Coupé-spider biplace à toit amovible qui ne peut pas se ranger dans la voiture, la MC 12 n’est disponible qu’en livrée bicolore blanc et bleu en hommage à l'équipe de course automobile d'America Camoradi qui conduisait la Maserati Tipo Birdcage au début des années 1960. Son V6 de 6 litres de 630 ch est placé en position centrale-arrière. La carrosserie de ce véhicule de 5.14 m est construite en fibre de carbone, le châssis est une coque réalisée en matériau sandwich fibre de carbone et nid d’abeilles en Nomex. Les prises et les extracteurs d’air et les appendices aérodynamiques sont calculés de façon à obtenir un écoulement de l’air le plus fluide possible en créant un maximum de déportance. Le capot avant et les ailes se lèvent en un seul bloc démontable. Le flanc présente une large forme en creux qui relie la sortie d’air du passage de roue avant à la prise d’air de l’aile arrière. Sur le toit, une écope dirige l’air vers le compartiment moteur. Sur l’arrière de celui-ci se dresse un impressionnant aileron en carbone, large de près de deux mètres et de trente millimètres d'épaisseur, et porté par deux ailettes arrondies.

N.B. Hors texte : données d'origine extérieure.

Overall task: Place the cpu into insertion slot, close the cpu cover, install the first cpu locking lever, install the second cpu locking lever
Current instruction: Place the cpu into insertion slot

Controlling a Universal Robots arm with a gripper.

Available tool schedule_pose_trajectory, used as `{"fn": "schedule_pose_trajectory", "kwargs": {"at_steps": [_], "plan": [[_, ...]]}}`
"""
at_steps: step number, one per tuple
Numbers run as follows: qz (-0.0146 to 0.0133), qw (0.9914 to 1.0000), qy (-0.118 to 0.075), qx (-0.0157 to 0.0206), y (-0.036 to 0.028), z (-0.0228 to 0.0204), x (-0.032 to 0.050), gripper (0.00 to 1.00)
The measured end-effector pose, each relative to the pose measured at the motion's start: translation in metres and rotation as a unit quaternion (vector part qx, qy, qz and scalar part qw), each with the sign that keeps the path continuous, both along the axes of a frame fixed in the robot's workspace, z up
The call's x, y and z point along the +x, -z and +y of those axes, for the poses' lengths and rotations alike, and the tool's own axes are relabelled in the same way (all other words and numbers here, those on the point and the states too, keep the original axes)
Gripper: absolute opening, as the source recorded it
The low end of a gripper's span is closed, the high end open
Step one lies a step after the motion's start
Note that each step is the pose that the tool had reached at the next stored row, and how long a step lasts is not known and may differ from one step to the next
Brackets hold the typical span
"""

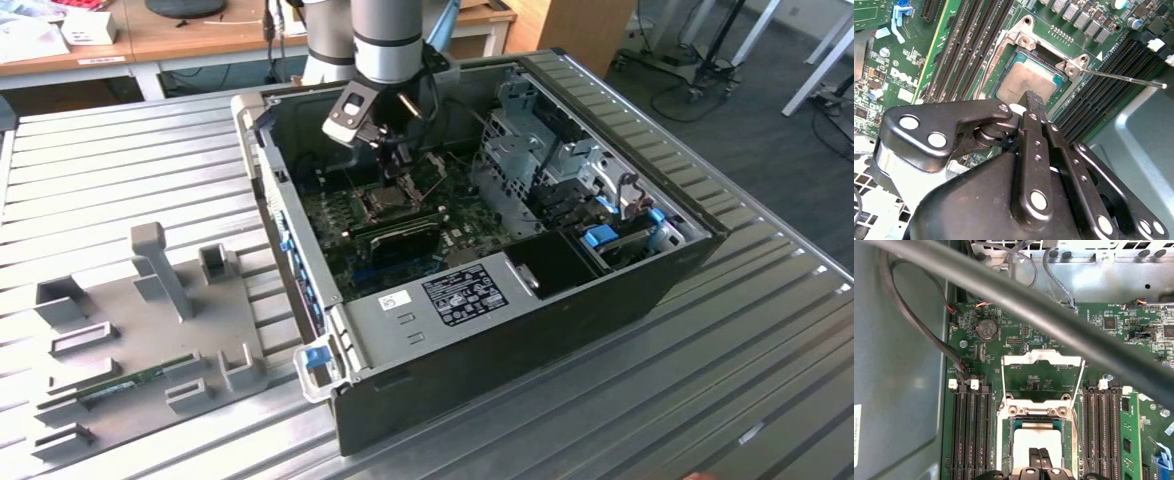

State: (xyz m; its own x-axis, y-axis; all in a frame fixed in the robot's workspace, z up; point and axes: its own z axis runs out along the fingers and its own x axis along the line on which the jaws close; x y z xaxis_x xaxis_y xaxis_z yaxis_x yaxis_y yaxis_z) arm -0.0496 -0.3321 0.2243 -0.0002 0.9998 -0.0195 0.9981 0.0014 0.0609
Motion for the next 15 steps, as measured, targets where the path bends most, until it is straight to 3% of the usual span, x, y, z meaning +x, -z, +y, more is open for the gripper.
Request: {"fn": "schedule_pose_trajectory", "kwargs": {"at_steps": [15], "plan": [[-0.0002, 1.0, 0.0, -0.0001, -0.0033, 0.0, 0.0, 0.1]]}}
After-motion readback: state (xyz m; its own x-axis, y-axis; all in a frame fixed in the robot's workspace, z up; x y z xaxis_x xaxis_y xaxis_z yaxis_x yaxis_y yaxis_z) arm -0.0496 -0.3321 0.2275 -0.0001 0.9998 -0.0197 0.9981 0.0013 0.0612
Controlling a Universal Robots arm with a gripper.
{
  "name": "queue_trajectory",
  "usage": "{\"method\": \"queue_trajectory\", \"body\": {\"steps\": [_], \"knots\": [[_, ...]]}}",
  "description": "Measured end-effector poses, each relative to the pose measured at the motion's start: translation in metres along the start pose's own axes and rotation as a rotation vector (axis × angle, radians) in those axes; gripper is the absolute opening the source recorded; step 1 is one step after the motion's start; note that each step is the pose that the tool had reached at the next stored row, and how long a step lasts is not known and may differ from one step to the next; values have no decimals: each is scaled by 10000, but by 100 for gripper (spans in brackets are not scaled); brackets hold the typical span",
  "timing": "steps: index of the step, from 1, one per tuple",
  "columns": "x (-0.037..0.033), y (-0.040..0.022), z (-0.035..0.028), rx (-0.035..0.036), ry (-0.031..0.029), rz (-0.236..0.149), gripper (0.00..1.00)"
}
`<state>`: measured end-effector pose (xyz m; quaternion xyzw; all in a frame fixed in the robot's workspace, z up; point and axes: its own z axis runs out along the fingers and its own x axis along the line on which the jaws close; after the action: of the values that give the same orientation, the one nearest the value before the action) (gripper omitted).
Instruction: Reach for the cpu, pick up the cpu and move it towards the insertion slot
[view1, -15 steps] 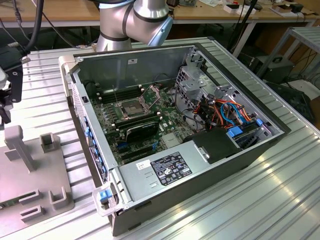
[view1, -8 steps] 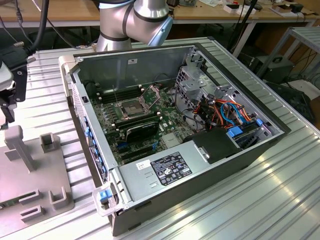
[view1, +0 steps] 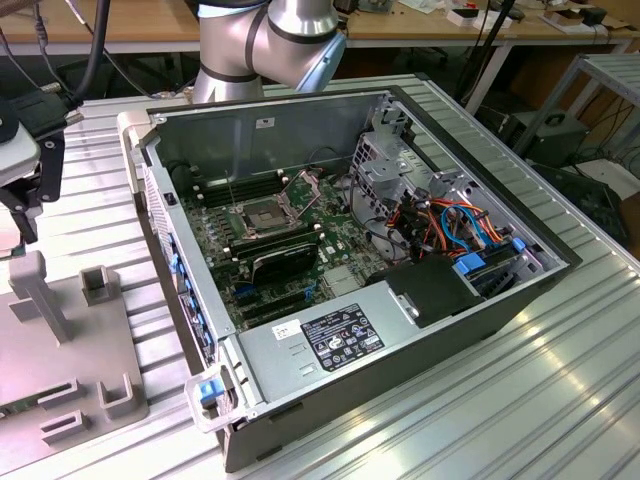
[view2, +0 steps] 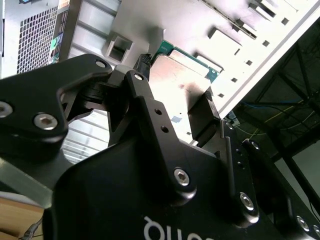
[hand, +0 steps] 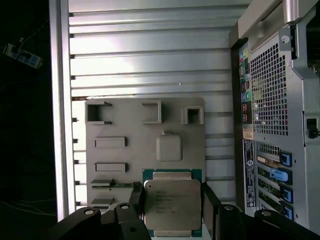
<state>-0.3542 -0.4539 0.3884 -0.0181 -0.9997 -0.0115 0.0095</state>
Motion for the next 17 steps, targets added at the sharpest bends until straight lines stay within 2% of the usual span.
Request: {"method": "queue_trajectory", "body": {"steps": [17], "knots": [[-101,4,-2,0,1,0,55]]}}
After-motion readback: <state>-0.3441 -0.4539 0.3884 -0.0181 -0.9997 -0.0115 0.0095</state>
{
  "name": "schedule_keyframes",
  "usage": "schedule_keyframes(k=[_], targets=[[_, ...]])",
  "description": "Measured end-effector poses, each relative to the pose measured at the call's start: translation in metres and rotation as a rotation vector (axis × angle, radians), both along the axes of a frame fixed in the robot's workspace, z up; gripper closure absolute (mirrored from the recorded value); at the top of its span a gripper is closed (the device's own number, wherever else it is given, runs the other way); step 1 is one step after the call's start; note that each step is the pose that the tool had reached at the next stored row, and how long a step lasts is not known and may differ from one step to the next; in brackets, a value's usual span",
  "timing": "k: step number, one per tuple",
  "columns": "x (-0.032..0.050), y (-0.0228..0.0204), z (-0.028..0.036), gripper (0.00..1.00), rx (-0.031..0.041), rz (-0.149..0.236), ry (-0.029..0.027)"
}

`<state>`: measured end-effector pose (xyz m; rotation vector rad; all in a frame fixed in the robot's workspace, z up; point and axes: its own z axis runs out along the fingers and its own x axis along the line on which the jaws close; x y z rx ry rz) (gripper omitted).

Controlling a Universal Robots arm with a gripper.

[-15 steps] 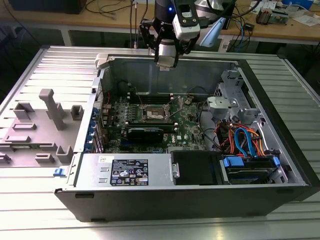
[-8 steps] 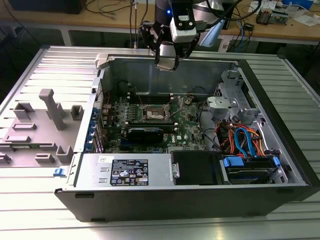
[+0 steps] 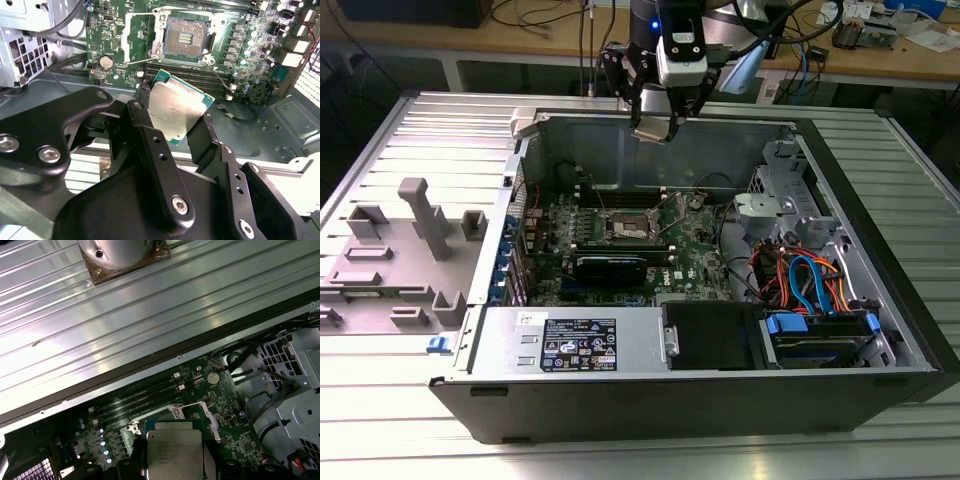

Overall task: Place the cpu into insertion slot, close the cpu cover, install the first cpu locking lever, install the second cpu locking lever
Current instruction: 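Place the cpu into insertion slot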

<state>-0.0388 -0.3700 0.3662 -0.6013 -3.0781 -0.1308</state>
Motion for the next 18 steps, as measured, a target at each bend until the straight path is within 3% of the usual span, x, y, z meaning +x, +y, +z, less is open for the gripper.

La répartition des masses du véhicule est de 41 % sur l'avant pour 59 % sur l'arrière. Cependant à 200 km/h, l'appui au sol provoqué par le spoiler arrière modifie la répartition des masses qui devient de 34 % sur l'avant et 66 % sur l'arrière.


 

Bien que la voiture de route soit une modification d'une voiture de course, l'intérieur de l'habitacle est luxueux. C'est un mélange de fibre de carbone enduite gélifiée, de cuir bleu et d'un matériau de couleur argent, le Brightex, un matériau synthétique qui s'est avéré « trop cher pour l'industrie de la mode ». Le tableau de bord comprend l'horloge analogique caractéristique de chez Maserati et un bouton de démarrage bleu, mais l'équipement ne comprend pas d'autoradio et n'offre pas la possibilité d'en installer un.


 

La MC12 atteint les 200 km/h en 9,9 secondes et parcourt le kilomètre départ arrêté en 20,1 secondes. La puissance du moteur est distribuée aux roues par une boîte de vitesses robotisée à six rapports montée à l'arrière. La boite de vitesses est identique à celle de la Enzo mais elle est basée sur des rapports différents et est renommée Maserati Cambiocorsa.


 

Maserati fit donc son retour dans les courses internationales. La MC12, n’étant pas initialement homologuée par l'ACO, ne put néanmoins prétendre à une place aux 24 Heures du Mans ni dans le championnat Le Mans Series. Aux mains du Vitaphone Racing Team, elle rapporta cinq titres FIA GT à Maserati tout en remportant également les 24 heures de Spa. Lors de l’ouverture du championnat du monde 2011, bien qu’encore homologuée pour une dernière saison, la MC 12 ne put y participer à cause d’une règle du mondial GT qui interdit à une marque d’être présente si elle engage moins de quatre voitures. Le team Maserati-Vitaphone n’avait les moyens d’engager que deux exemplaires. Une dérogation avait pourtant déjà été obtenue par Corvette, qui avait invoqué un «cas de force majeure» pour n’inscrire que deux autos.